- WORK INSTRUCTIONS -
Only a number is wanted here: the count of lines in the data below where the string "shelf" occurs.

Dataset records
━━━━━━━━━━━━━━━━
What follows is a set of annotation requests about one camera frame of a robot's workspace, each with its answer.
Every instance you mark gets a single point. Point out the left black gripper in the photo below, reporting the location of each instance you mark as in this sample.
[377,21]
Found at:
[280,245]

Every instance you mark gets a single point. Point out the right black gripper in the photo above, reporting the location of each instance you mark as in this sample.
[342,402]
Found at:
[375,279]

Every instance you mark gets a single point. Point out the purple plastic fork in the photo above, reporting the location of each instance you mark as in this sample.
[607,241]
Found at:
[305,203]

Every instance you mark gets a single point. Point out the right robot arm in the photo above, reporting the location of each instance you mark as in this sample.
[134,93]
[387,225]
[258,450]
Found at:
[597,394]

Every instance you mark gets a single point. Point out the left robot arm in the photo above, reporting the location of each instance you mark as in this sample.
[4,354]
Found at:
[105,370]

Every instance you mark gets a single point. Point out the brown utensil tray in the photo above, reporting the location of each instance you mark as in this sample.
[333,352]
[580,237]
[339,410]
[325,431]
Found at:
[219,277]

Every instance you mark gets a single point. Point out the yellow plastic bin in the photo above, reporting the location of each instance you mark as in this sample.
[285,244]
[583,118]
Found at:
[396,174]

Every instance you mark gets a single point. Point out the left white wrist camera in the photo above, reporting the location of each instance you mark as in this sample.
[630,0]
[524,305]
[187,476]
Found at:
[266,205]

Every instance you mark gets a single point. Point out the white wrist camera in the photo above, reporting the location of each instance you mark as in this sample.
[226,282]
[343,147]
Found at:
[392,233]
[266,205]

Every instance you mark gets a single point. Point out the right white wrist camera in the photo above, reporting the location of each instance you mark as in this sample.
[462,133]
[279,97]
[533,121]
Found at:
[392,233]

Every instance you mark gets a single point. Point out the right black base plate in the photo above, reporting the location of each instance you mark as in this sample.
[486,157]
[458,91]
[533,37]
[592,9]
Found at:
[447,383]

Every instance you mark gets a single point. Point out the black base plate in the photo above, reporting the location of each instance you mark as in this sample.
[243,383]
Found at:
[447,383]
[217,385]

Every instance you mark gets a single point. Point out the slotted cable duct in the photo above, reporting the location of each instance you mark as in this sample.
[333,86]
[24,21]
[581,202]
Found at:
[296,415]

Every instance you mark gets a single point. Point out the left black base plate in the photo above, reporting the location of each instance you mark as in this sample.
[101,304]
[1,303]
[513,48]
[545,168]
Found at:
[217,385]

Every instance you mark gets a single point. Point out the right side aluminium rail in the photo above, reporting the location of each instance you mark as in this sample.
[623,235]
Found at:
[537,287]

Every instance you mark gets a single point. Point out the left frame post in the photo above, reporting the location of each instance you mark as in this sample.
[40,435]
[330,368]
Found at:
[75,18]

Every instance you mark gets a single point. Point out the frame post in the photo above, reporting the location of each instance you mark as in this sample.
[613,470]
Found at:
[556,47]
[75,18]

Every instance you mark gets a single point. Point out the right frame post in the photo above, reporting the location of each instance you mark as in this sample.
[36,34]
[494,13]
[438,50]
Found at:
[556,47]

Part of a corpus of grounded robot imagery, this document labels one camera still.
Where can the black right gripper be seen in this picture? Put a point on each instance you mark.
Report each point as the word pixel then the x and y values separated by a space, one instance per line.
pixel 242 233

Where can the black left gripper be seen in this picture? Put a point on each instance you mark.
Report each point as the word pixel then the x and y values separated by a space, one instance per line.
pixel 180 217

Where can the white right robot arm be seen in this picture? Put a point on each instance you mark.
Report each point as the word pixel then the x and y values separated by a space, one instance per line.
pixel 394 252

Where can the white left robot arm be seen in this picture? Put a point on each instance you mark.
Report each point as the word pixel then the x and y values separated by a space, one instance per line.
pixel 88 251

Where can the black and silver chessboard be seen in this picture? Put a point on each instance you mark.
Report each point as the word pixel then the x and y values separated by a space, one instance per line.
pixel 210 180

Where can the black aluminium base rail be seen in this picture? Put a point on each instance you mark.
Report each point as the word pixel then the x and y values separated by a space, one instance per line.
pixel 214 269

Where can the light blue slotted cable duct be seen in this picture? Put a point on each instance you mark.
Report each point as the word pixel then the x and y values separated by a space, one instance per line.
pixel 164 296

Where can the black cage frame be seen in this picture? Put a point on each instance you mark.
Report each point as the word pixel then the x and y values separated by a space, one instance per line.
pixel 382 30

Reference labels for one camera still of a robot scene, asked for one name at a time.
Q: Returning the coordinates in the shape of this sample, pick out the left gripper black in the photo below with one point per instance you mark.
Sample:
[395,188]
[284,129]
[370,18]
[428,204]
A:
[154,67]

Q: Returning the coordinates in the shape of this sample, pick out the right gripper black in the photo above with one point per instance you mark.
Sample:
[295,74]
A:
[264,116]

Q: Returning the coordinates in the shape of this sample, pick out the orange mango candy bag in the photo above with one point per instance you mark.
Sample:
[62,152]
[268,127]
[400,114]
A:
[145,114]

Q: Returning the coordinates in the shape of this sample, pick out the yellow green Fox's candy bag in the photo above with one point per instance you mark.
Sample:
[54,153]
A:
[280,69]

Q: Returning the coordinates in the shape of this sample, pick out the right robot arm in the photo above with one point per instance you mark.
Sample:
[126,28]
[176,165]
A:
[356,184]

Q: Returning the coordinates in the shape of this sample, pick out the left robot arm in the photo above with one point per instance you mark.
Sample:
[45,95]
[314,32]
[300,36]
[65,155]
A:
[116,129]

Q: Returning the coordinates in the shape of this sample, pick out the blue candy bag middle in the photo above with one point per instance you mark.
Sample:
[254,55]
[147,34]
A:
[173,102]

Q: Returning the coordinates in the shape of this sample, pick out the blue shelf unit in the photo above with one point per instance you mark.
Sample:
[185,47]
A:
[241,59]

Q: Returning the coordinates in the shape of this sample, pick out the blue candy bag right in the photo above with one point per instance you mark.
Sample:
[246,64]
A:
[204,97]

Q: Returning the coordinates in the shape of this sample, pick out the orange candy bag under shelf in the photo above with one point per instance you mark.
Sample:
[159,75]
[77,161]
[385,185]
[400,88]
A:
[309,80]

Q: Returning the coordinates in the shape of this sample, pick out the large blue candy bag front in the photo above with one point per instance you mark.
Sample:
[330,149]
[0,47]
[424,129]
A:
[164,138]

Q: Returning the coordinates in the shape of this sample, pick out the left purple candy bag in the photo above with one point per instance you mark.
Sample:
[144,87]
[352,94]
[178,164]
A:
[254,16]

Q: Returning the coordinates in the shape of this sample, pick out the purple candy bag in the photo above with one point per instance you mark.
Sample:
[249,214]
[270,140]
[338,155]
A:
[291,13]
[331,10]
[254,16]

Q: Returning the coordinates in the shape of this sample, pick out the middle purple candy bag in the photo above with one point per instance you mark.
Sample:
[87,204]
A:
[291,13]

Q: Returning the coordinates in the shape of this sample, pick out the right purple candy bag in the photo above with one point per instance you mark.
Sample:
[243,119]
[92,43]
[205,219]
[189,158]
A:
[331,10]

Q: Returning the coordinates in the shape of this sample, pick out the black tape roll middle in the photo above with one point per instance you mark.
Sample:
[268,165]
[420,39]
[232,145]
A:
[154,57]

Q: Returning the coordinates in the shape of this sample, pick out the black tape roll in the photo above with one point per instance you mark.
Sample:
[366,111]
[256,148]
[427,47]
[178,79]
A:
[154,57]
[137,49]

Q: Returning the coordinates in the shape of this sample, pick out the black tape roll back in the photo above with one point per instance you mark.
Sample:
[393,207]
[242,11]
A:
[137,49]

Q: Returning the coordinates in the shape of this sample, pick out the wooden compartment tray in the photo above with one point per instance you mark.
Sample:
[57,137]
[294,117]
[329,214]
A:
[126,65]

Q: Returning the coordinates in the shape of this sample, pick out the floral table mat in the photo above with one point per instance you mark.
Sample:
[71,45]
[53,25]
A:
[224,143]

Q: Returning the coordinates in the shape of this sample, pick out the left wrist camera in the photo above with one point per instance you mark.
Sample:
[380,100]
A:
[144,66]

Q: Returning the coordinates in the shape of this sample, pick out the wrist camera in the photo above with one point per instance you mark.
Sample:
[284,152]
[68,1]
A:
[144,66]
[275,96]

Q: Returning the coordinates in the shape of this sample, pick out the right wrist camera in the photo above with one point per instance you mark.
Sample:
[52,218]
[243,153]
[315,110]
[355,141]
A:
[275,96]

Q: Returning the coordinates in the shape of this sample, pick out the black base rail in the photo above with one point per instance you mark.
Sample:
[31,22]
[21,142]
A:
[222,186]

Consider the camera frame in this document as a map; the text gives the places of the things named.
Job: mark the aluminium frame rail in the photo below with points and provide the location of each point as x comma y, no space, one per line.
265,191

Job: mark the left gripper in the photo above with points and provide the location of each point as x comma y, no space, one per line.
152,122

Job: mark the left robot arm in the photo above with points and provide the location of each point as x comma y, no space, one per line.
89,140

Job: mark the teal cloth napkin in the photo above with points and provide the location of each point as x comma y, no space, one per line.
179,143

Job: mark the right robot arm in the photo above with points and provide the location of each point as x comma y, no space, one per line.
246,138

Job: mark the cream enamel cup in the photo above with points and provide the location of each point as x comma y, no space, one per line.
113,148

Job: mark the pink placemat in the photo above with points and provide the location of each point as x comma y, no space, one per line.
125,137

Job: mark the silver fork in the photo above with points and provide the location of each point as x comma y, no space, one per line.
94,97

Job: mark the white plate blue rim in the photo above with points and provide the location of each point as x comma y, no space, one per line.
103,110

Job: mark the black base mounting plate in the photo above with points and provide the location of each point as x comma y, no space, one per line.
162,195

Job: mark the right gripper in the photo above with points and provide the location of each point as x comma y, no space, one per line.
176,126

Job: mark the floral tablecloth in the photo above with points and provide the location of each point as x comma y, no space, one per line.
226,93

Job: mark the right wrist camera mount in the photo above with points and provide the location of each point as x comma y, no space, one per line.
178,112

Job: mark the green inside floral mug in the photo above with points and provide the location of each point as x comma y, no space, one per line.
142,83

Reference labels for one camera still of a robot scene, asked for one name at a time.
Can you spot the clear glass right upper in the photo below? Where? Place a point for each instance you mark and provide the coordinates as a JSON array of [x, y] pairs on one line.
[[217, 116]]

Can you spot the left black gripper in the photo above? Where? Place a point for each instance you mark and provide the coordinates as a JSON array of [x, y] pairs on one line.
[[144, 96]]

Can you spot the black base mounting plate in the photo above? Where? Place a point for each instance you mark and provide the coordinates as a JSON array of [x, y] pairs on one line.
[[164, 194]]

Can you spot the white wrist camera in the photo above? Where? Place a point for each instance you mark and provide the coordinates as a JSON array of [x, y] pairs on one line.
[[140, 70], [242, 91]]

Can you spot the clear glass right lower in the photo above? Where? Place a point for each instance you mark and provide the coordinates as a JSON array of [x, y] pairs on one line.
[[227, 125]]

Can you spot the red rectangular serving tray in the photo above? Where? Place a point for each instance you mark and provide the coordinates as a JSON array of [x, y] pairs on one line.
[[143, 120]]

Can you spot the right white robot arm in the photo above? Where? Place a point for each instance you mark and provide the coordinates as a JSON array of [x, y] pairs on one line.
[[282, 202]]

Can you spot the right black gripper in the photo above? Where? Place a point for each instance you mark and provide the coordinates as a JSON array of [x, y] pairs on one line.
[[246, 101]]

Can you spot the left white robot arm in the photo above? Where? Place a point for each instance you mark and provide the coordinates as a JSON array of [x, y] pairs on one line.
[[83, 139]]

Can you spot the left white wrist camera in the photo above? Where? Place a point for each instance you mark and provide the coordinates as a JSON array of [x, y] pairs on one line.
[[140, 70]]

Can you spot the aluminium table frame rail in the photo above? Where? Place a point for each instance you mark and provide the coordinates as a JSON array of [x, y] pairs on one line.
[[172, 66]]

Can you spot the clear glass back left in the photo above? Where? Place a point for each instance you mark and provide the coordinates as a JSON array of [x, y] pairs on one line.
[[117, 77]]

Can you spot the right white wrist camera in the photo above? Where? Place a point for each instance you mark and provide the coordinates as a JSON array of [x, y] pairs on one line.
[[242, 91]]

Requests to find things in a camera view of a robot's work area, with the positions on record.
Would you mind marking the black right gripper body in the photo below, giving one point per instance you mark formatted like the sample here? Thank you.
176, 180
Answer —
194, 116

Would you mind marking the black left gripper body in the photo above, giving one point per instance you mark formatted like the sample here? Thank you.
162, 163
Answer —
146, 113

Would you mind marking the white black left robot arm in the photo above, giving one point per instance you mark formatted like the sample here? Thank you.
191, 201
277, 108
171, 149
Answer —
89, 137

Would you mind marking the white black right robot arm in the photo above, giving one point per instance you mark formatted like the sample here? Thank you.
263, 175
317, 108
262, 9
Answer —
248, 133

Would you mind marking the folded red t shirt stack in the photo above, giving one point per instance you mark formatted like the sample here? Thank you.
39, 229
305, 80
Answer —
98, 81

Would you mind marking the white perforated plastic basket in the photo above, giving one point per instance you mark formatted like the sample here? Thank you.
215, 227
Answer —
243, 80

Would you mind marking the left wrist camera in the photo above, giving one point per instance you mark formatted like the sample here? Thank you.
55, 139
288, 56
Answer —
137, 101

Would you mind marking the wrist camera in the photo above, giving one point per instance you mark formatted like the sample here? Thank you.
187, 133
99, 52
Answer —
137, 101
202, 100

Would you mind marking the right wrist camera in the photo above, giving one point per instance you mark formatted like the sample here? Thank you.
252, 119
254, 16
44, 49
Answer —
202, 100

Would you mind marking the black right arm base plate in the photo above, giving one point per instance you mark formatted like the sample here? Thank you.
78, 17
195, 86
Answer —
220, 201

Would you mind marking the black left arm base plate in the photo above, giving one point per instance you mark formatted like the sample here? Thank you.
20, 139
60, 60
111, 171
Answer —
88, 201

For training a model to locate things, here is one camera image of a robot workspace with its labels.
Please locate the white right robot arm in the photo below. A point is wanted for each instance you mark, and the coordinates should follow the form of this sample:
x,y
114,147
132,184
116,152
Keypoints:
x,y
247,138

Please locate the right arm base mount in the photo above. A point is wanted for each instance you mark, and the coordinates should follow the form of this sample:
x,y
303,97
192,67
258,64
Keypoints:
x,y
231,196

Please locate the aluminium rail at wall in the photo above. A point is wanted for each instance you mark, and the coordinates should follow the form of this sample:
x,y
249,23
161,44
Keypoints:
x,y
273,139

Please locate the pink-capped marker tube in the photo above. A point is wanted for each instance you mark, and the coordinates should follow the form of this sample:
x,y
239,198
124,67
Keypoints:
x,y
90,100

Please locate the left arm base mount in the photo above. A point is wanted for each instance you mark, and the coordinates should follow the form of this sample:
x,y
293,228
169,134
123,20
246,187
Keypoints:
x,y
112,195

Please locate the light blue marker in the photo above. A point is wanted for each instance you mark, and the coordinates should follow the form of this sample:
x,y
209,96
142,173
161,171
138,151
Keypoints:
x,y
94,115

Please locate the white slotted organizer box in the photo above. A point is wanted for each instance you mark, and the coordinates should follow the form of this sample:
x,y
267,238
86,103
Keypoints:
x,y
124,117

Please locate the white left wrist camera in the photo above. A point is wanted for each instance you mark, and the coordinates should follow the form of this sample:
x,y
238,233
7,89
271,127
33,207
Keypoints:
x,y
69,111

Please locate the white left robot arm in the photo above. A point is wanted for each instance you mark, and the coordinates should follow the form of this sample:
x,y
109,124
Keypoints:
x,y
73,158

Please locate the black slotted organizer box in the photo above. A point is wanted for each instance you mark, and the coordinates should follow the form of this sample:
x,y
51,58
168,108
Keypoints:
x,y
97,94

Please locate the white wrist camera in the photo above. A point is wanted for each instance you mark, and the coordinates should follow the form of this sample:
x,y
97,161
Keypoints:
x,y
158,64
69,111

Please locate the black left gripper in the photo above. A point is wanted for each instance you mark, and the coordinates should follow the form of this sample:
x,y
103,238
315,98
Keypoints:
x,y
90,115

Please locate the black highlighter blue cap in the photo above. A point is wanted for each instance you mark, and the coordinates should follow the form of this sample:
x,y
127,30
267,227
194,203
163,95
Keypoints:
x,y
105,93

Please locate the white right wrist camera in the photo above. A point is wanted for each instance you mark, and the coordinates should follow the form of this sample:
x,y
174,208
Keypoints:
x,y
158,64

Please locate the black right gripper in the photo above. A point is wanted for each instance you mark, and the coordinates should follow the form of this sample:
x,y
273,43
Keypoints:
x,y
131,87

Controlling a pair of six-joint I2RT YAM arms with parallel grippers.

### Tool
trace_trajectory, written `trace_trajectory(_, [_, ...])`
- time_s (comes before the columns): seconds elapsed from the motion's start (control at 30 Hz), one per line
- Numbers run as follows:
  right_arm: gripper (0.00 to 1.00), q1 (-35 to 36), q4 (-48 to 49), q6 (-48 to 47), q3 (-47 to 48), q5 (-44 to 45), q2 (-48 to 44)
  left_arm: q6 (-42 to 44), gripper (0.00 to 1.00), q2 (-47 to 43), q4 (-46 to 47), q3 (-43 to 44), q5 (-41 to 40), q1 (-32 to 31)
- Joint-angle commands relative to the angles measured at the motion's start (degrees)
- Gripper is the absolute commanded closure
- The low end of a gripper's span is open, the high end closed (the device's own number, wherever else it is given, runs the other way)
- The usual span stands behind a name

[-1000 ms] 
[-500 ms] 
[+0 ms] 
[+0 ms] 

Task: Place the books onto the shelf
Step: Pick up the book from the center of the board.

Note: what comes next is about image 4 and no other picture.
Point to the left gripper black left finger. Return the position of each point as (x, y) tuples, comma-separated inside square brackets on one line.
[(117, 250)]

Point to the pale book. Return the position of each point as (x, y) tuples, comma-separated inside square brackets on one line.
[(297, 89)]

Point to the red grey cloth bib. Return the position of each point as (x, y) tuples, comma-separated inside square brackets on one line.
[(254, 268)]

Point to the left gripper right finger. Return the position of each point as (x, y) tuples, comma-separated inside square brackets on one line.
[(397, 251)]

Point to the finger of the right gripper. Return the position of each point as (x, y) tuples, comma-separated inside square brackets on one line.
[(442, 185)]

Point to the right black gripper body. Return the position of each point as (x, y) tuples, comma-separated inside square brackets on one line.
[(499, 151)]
━━━━━━━━━━━━━━━━
- EXERCISE OUTPUT -
3